Most libraries use commercial or open-source data management systems to organize their bibliographic and authority metadata. With the need to publish bibliographic data as LD on the rise, libraries should be prepared to publish LLD and integrate LLD with external LD. One approach is to implement an LLD-specialized repository system. The LLD-specialized repository system can enable the library community to query or import its data into library data, with LOV being utilized as a separate repository associated with a library system or as a module with the system. In other words, data mapping may be achieved by searching for LLD-specialized repositories to ingest metadata into a library system. Should this be accomplished, library systems would be able to build models with the capacity to publish data as LLD and automatically integrate said LLD into repositories. Such real-time ingestion from and publishing into repositories would in turn maintain the efficiency of LD publishing updates.

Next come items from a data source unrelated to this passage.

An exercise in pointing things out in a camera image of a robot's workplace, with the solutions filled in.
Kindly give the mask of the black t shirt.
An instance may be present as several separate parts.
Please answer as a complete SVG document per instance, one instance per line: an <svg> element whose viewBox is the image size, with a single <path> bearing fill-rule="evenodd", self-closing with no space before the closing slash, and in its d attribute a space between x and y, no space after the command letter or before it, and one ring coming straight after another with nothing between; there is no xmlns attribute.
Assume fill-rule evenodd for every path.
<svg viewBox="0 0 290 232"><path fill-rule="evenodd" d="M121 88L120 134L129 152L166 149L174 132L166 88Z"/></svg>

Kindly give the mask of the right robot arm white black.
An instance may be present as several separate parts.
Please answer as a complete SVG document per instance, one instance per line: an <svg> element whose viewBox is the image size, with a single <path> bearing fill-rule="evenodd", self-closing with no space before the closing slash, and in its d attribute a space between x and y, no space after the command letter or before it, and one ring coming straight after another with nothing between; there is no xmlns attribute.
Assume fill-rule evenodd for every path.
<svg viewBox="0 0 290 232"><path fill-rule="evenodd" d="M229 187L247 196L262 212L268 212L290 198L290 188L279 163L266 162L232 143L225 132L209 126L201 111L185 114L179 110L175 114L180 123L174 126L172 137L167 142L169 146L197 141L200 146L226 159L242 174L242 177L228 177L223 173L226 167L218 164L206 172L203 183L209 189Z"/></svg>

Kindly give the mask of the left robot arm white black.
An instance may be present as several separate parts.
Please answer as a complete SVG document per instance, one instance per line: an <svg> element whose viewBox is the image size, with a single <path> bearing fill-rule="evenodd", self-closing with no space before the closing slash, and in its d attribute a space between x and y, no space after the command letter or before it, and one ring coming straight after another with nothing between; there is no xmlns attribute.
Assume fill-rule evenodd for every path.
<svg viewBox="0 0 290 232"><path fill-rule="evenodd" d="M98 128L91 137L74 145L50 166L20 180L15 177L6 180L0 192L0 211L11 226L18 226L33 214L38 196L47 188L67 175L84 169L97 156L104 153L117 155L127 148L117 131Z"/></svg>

Recently, both academia and the industry sector have used Big Data analytics to study and derive meaningful results from massive amounts of data (i.e., social data or internal data). Traditionally, ontologies have been widely used for mapping, identifying, and integrating meaning in data analysis—a role expected to extend to big data analytics. As libraries have extended our knowledge of data collection and preservation, it is likely that they will play an important role in big data management. With such anticipations in mind, the LOV system presents the promising possibility of classifying, mapping, and analyzing data to be collected and preserved. LOV can be utilized in the analysis of mapping data types, major concepts, and data elements. In addition, LOV can be useful in enhancing the quality of LD and LLD by creating previously nonexistent associations. In order to produce continuous values from big data, we should be able to feed refined data based on the criteria from diverse contexts into big data analytics. In an effort to do so, discerning which data or ontology needs to be consulted for big data analysis at different contexts will be important and LOV could be employed meaningfully in this step. When archived big data linked with LOV are fully utilized, it will add value to big data and provide an incentive for archiving them.

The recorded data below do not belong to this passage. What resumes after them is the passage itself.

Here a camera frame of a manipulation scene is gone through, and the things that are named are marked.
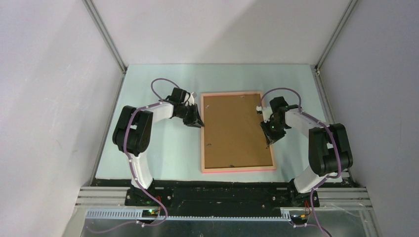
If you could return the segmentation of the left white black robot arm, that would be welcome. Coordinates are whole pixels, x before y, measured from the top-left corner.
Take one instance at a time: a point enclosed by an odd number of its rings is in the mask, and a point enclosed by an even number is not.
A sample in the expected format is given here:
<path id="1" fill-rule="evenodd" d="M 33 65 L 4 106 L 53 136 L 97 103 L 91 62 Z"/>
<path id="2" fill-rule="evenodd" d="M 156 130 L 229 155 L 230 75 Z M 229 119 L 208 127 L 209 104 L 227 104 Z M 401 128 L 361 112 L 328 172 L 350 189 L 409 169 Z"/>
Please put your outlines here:
<path id="1" fill-rule="evenodd" d="M 153 177 L 146 158 L 152 126 L 164 119 L 180 118 L 186 126 L 204 127 L 195 98 L 195 92 L 175 87 L 171 95 L 157 103 L 139 108 L 124 106 L 120 113 L 112 141 L 127 155 L 131 183 L 140 189 L 137 199 L 143 205 L 152 205 L 156 199 L 156 192 L 149 188 Z"/>

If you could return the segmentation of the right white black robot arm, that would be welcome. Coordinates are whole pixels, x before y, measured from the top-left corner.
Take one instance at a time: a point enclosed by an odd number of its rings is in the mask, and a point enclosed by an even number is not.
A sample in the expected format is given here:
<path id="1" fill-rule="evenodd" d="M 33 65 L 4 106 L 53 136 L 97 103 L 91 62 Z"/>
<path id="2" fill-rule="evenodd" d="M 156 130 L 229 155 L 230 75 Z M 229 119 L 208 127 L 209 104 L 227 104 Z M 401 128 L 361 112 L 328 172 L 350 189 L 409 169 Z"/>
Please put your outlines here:
<path id="1" fill-rule="evenodd" d="M 353 165 L 353 157 L 346 128 L 341 123 L 325 124 L 305 112 L 300 105 L 289 105 L 284 97 L 275 97 L 264 107 L 258 105 L 260 123 L 268 146 L 284 138 L 288 129 L 296 129 L 308 139 L 309 166 L 291 180 L 288 202 L 301 206 L 307 193 L 317 189 L 328 179 L 335 179 Z"/>

The purpose of this study was to review the potential use value of the LOV system in the library community. The study conducted technical and data analyses of current LOV systems and compared them with major open data repository systems in order to identify ways to utilize them in the library community. The suggested use of the LOV system in the library community is briefly described and a more extended investigation of LOV use is foreseen from an LD service perspective. LOD is rapidly expanding, and with it increases the need for more studies on how to increase LOD and LLD-based ontology design and implement a search system that provides users and application developers with easy access to LLD. As clearly demonstrated in the comparative analysis of LOV and open data repositories, LOV displays the functionalities for LLD search and use required by the library community. In order to capitalize on the potential of LLD, it is expected that future studies will be conducted in this area by comparing current repositories and optimized repositories and employing evaluations of repository use to improve the usefulness of LLD.